Instructions for the task: From the data below, retype exactly the lines starting with the one that contains "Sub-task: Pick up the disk" and ending with the one that contains "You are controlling", both included.

Data extracted from a collection:
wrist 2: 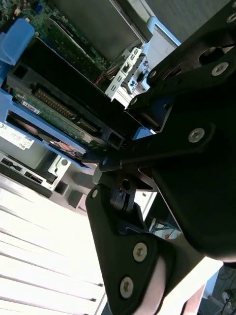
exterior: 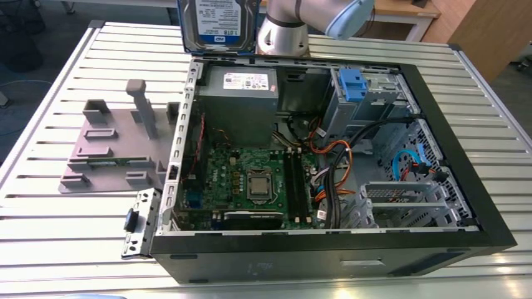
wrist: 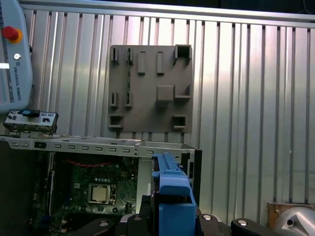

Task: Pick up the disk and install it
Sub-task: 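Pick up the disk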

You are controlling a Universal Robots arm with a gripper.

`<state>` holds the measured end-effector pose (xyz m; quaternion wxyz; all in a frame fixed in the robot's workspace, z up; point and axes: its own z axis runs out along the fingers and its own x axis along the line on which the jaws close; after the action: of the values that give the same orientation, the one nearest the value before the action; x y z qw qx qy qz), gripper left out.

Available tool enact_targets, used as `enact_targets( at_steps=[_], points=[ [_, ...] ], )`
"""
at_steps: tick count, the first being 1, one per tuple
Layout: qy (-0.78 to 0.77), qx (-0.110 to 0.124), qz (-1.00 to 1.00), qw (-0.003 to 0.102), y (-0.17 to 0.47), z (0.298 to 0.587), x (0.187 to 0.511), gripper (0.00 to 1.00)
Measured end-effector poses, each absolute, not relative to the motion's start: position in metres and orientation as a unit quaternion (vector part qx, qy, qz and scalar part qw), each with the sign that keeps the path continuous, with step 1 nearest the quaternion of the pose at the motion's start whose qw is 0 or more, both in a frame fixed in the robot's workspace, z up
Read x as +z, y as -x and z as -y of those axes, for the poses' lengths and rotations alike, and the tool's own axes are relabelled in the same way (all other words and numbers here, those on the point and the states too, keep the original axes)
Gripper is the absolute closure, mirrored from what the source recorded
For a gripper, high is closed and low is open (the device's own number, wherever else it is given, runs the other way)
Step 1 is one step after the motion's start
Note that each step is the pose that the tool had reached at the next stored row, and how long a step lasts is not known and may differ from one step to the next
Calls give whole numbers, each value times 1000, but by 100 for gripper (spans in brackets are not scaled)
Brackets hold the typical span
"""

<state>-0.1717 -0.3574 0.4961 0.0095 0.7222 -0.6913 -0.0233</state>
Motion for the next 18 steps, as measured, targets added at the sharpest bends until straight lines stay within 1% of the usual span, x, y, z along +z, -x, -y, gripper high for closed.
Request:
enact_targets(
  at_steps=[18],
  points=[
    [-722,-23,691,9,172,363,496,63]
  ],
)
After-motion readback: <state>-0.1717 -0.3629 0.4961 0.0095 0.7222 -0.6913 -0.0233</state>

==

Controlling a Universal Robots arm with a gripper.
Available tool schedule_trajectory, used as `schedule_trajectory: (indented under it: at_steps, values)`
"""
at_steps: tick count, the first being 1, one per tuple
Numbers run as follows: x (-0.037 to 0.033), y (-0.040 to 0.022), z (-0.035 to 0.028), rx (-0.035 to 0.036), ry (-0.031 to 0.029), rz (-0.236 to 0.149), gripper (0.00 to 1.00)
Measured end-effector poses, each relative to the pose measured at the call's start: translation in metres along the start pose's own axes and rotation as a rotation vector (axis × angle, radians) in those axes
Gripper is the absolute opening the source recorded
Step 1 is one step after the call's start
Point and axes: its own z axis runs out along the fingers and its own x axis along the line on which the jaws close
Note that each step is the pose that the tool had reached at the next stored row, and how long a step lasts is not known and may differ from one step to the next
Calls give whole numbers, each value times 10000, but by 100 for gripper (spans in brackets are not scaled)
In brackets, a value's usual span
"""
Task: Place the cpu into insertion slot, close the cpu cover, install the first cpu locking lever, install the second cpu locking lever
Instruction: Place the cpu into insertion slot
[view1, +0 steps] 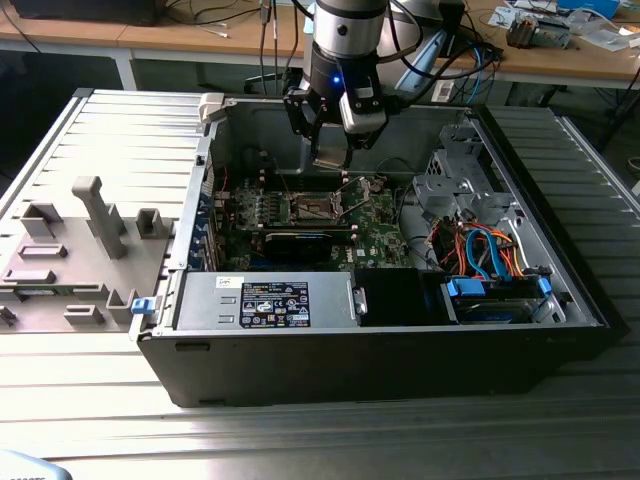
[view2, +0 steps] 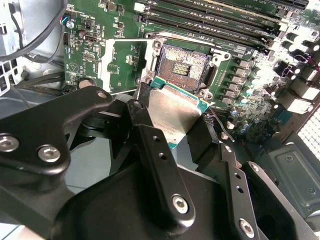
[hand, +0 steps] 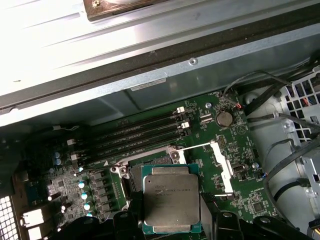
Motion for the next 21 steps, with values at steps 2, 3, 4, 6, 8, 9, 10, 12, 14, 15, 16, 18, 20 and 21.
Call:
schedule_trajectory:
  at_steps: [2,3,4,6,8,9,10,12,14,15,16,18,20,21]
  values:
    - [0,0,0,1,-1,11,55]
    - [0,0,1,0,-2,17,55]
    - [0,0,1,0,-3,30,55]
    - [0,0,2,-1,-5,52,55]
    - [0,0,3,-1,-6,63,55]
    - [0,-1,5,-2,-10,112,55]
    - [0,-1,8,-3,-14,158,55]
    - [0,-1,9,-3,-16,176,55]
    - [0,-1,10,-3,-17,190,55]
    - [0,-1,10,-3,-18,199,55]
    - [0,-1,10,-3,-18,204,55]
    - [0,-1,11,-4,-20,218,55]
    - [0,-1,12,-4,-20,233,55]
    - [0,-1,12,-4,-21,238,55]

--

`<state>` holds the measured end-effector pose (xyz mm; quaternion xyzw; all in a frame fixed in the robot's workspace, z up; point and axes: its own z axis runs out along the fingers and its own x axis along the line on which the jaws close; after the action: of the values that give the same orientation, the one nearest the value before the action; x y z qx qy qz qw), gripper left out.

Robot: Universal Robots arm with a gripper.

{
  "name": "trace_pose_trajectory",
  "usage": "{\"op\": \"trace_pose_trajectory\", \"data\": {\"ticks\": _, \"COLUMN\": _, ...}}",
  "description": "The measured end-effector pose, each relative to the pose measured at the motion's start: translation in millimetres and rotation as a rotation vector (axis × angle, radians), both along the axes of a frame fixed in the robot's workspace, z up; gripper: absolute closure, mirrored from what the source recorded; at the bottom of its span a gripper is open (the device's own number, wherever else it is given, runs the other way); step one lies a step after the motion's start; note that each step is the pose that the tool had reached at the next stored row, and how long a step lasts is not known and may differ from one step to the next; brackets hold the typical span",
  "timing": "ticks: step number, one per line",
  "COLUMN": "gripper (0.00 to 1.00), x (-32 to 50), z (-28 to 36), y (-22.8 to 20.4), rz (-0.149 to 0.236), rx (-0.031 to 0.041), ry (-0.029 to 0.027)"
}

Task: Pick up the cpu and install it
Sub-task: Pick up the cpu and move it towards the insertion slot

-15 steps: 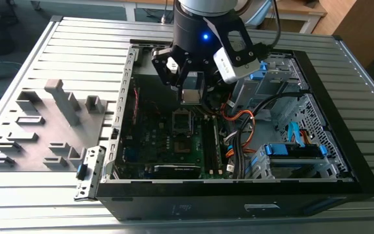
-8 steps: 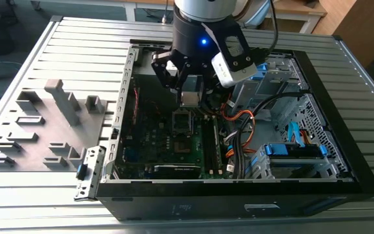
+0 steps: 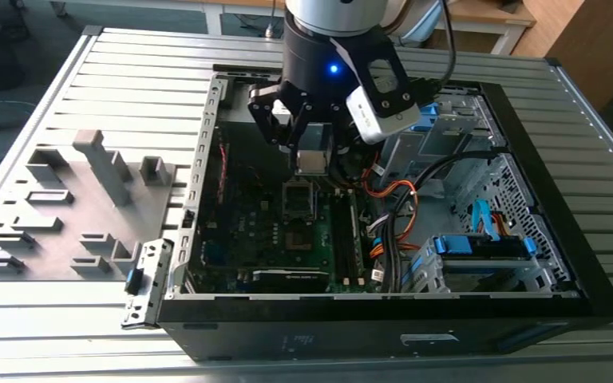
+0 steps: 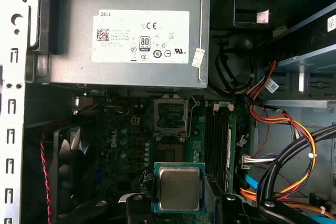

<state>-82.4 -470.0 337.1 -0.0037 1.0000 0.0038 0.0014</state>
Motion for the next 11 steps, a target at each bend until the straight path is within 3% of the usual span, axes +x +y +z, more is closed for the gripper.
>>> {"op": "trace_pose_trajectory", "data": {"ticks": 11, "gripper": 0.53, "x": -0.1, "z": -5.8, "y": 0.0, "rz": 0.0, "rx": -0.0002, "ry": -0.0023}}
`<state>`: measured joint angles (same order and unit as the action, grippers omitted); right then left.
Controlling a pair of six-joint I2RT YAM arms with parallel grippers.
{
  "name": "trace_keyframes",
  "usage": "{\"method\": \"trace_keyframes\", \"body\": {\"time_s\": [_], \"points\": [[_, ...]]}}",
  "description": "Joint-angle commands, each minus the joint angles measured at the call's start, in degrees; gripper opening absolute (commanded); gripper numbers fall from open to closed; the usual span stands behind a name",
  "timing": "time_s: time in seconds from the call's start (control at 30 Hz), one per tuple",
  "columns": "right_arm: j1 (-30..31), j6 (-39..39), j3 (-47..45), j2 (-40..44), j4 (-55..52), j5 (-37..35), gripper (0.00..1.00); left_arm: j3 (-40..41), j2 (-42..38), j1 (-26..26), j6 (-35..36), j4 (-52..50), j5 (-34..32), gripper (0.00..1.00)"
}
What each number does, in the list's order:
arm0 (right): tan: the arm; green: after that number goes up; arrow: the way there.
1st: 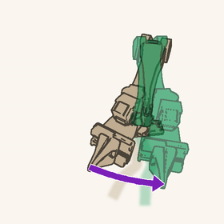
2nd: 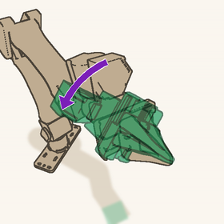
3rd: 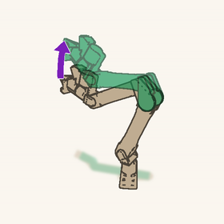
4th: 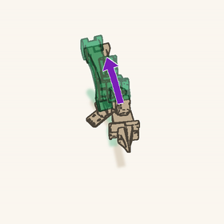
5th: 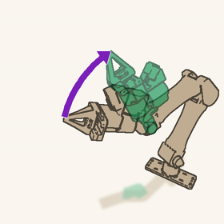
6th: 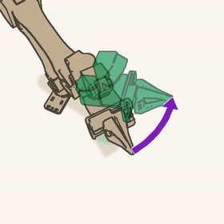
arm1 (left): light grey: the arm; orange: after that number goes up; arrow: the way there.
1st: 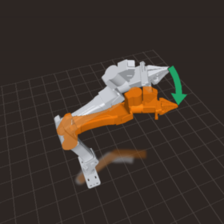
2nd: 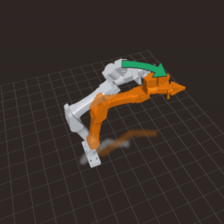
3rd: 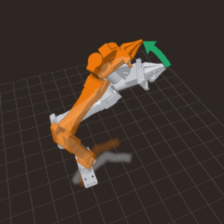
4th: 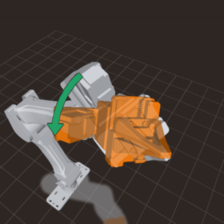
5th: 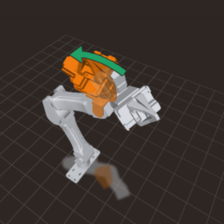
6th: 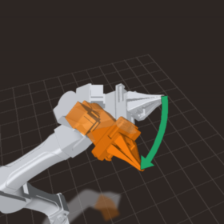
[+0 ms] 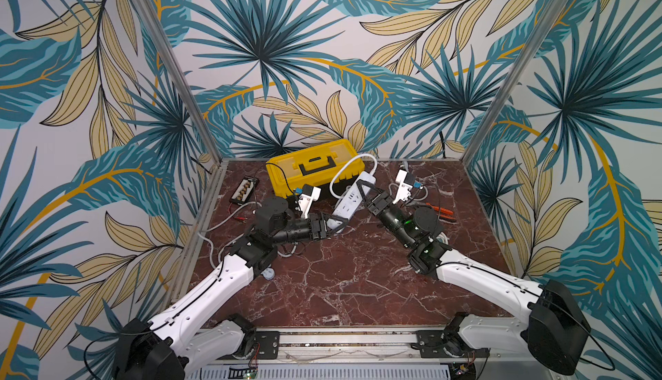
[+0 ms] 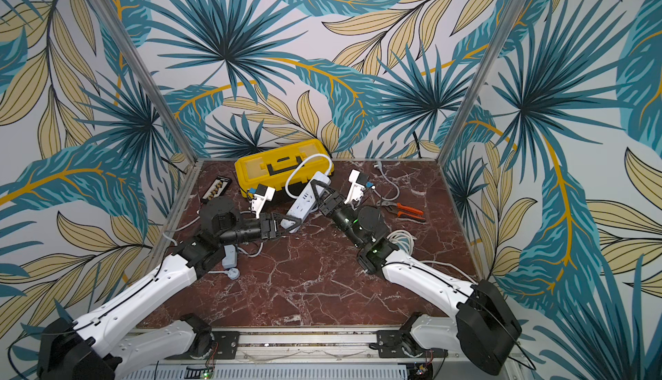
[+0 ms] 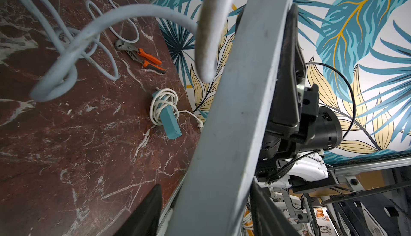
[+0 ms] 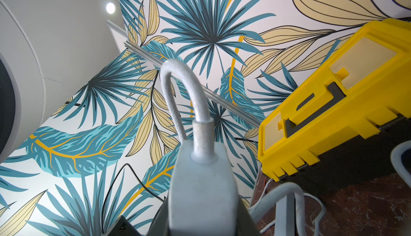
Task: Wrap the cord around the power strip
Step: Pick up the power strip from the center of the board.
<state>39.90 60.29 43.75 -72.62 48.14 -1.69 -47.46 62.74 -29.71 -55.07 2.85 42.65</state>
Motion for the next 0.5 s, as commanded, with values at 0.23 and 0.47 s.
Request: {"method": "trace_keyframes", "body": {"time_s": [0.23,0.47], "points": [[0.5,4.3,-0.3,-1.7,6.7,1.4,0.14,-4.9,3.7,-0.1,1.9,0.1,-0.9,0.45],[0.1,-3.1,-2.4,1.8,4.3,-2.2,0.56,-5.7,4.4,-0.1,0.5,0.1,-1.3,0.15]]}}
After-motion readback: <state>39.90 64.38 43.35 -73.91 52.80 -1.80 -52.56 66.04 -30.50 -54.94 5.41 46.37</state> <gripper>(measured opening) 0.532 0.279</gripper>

Answer for this exercise:
Sub-task: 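Pick up the disk
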
You are controlling a Universal Robots arm with a gripper.

The exercise is now done.